The below plots illustrate the decision boundary. We will predict the class logits and ultimately the predictions across \([-3, 3]^2\) for illustration; this region contains both interpolation and extrapolation.
[5]:
test_d1 = np.linspace(-3, 3, 20)
test_d2 = np.linspace(-3, 3, 20)
test_x_mat, test_y_mat = np.meshgrid(test_d1, test_d2)
test_x_mat, test_y_mat = torch.Tensor(test_x_mat), torch.Tensor(test_y_mat)
test_x = torch.cat((test_x_mat.view(-1,1), test_y_mat.view(-1,1)),dim=1)
test_labels = torch.round(genfn(test_x_mat, test_y_mat))

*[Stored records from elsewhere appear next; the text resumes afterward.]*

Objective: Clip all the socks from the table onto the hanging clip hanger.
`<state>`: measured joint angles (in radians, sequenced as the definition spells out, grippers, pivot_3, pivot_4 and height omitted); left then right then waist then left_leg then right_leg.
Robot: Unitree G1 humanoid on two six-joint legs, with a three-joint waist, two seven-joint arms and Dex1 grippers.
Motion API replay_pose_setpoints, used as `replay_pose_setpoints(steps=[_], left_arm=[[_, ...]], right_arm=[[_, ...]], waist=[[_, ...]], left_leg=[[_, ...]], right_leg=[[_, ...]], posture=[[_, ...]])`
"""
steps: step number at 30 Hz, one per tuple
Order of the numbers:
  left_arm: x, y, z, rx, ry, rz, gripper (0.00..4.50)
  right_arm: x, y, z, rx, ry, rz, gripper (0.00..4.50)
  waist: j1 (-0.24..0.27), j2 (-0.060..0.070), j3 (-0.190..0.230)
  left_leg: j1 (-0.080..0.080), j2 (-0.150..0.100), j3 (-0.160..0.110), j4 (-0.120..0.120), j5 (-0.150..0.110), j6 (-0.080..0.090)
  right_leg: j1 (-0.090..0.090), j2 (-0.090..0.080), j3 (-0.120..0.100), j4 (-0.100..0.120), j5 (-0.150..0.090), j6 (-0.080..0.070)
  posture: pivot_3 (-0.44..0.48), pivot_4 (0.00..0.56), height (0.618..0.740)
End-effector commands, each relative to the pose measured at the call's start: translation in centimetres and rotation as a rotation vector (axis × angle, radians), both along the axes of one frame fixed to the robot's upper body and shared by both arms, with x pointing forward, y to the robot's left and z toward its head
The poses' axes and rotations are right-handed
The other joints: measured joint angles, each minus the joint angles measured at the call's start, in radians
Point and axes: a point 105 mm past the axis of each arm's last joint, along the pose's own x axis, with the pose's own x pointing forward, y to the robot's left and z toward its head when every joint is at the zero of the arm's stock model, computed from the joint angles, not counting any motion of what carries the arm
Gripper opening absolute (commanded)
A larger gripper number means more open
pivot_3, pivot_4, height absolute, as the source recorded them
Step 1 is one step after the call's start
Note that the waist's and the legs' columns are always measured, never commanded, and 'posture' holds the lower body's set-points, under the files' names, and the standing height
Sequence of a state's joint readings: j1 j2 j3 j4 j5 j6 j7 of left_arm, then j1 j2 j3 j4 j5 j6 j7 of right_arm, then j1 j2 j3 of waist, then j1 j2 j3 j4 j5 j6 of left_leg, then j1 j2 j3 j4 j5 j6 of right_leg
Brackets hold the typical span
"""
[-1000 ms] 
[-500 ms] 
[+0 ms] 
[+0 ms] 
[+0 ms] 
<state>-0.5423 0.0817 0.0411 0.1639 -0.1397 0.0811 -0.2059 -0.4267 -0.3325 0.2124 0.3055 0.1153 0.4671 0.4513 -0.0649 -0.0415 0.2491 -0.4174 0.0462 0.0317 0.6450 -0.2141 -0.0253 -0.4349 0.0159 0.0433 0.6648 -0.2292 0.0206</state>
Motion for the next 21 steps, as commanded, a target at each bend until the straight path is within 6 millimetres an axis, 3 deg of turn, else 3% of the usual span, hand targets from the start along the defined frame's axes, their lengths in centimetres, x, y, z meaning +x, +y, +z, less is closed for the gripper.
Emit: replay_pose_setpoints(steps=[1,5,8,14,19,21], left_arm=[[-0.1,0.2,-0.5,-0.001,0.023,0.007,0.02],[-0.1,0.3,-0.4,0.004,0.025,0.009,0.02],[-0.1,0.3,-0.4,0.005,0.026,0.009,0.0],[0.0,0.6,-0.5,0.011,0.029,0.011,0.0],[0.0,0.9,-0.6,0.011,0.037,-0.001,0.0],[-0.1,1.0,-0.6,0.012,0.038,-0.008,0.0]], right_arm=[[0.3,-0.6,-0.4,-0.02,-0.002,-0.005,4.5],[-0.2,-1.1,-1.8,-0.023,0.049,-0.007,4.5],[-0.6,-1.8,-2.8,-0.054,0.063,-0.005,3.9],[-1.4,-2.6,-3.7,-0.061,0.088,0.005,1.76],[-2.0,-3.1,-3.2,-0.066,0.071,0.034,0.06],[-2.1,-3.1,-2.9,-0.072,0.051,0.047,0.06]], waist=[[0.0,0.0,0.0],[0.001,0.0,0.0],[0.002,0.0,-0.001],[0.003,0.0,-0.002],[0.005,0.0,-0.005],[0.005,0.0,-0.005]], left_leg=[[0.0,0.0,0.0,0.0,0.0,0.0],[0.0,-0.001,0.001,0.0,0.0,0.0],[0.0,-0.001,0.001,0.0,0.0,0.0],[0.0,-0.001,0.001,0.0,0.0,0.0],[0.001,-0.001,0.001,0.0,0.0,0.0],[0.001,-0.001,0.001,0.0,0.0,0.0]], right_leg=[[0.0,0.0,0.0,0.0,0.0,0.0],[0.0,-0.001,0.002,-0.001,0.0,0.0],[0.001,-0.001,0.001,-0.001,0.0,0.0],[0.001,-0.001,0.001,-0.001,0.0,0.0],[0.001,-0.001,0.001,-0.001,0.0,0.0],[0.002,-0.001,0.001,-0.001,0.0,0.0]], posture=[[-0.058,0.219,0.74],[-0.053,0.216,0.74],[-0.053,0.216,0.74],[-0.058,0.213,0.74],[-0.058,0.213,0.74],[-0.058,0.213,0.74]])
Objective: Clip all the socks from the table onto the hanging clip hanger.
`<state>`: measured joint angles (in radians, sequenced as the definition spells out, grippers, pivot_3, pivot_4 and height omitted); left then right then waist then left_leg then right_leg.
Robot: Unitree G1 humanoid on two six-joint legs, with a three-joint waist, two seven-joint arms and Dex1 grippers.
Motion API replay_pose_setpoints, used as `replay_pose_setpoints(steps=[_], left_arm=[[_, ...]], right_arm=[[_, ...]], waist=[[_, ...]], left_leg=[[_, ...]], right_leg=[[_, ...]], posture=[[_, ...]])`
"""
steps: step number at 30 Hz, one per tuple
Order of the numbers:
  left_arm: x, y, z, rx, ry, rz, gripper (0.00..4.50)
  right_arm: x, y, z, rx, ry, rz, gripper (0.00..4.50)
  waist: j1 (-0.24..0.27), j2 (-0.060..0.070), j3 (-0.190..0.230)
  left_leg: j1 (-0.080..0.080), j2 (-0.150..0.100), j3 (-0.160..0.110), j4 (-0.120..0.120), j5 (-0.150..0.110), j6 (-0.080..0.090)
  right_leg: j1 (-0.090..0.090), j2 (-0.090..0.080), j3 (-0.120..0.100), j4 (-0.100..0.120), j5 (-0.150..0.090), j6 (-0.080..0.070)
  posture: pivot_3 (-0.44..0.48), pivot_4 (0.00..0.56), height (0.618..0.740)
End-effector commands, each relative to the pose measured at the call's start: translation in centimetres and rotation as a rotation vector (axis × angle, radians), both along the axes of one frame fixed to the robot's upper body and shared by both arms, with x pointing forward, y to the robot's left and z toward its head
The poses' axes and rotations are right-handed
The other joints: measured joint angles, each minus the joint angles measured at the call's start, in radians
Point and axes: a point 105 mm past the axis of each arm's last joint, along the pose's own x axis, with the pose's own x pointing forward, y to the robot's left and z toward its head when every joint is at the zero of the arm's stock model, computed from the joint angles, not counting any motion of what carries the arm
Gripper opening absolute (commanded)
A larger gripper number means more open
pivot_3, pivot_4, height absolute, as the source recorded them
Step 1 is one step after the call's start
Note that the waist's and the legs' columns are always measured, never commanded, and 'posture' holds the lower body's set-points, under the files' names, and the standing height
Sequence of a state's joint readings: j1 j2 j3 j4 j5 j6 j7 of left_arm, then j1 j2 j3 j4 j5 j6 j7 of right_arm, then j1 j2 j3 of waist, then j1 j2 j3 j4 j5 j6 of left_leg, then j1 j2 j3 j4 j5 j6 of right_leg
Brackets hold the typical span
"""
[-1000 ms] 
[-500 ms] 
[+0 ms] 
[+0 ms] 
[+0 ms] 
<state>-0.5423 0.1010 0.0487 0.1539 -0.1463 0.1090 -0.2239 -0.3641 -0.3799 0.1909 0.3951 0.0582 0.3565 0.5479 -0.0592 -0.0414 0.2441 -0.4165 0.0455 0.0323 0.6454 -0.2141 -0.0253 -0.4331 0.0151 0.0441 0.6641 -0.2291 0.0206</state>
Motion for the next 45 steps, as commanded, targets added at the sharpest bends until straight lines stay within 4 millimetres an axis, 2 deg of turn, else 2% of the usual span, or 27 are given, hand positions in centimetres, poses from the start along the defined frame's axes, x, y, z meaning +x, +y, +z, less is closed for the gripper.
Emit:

test_y = test_labels.view(-1)
[6]:
plt.contourf(test_x_mat.numpy(), test_y_mat.numpy(), test_labels.numpy())
[6]:
<matplotlib.contour.QuadContourSet at 0x7fa6fe09ed10>

Setting Up the Model¶
The Dirichlet GP model is an exact GP model with a couple of caveats. First, it uses a special likelihood: a DirichletClassificationLikelihood, and second, it is natively a multi-output model (for each data point, we need to predict num_classes
, \(C\), outputs) so we need to specify the batch shape for our mean and covariance functions.
The DirichletClassificationLikelhood is just a special type of FixedGaussianNoiseLikelihood
that does the required data transformations into a regression problem for us. Succinctly, we soft one hot encode the labels into \(C\) outputs so that \(\alpha_i = \alpha_\epsilon\) if \(y_c=0\) and \(\alpha_i = 1 + \alpha_\epsilon\) if \(y_c=1.\) Then, our variances are \(\sigma^2 = \log(1./\alpha + 1.)\) and our targets are \(\log(\alpha) - 0.5 \sigma^2.\)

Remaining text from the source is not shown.